■ PROVIDED INFORMATION:
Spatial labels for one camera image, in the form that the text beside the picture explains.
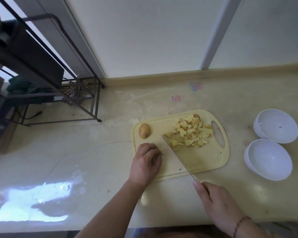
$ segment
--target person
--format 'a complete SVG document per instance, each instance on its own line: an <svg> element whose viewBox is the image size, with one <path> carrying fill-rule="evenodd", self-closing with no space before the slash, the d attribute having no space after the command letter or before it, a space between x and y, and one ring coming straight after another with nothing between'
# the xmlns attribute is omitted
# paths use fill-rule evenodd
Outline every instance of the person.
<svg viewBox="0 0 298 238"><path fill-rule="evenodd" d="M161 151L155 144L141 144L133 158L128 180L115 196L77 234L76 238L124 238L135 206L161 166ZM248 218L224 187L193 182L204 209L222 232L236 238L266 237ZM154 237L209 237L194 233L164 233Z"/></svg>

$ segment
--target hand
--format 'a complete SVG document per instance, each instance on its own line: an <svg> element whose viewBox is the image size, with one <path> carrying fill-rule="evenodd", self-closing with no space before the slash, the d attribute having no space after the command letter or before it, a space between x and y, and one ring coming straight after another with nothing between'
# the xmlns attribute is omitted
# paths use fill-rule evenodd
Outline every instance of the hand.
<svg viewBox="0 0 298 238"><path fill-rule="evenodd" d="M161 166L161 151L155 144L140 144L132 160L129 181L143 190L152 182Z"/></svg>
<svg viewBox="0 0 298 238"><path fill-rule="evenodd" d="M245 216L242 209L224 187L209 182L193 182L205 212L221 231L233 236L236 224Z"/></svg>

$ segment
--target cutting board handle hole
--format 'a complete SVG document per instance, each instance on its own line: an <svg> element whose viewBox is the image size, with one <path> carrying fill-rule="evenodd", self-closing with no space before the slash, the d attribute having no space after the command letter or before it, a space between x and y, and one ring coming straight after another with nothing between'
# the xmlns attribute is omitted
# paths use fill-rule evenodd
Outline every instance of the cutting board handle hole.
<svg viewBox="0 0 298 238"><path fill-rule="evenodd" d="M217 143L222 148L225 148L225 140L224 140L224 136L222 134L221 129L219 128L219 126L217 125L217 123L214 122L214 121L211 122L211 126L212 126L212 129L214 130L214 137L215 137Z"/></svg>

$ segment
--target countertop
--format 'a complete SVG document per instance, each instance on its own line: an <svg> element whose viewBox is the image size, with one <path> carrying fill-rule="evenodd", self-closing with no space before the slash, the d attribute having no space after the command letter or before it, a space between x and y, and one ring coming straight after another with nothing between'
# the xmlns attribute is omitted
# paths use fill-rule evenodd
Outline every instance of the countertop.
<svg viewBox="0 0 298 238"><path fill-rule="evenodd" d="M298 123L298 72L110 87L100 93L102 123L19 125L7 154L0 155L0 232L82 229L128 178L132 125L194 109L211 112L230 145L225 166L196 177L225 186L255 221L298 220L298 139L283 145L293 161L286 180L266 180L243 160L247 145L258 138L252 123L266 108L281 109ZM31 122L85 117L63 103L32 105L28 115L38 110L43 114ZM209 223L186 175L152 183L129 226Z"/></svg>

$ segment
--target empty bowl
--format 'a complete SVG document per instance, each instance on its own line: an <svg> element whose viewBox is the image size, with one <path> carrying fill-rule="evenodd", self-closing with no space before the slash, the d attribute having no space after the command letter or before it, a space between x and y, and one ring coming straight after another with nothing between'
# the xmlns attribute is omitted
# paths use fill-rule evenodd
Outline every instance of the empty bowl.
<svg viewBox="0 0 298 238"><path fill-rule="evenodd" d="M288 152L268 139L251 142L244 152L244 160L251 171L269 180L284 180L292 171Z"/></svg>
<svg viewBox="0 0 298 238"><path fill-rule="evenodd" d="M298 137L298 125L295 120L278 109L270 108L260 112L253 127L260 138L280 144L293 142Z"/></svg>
...
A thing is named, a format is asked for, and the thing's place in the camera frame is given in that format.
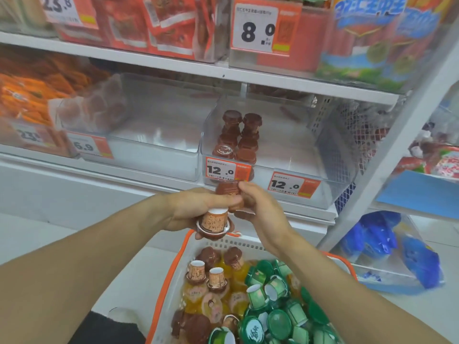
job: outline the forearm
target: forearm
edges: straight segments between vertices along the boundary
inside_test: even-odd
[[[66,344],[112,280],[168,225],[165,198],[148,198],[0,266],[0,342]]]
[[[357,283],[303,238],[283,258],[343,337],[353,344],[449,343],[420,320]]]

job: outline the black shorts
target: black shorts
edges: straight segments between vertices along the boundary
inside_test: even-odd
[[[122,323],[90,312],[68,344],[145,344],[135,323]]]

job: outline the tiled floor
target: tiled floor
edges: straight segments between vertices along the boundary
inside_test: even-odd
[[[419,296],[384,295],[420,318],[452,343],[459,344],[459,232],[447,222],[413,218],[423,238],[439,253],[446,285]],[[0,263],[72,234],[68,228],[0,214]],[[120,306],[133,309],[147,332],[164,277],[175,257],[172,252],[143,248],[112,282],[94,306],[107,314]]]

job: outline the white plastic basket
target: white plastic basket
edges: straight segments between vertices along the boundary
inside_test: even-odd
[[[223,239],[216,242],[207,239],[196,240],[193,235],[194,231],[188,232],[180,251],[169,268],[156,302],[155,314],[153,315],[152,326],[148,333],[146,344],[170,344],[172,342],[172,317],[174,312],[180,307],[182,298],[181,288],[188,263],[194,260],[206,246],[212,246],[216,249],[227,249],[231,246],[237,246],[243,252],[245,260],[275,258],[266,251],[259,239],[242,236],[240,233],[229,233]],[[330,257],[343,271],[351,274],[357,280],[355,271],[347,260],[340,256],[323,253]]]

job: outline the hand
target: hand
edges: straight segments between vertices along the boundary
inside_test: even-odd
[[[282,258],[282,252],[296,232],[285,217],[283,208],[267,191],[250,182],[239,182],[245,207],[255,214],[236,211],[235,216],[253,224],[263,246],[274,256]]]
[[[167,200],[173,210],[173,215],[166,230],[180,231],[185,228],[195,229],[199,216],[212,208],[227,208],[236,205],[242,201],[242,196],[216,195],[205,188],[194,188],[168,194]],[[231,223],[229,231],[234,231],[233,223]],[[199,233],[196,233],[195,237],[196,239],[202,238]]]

■ PROBLEM REQUIREMENTS:
Line count for "camera": count the lines of the records above that contain it and give only the number.

■ RESULT:
2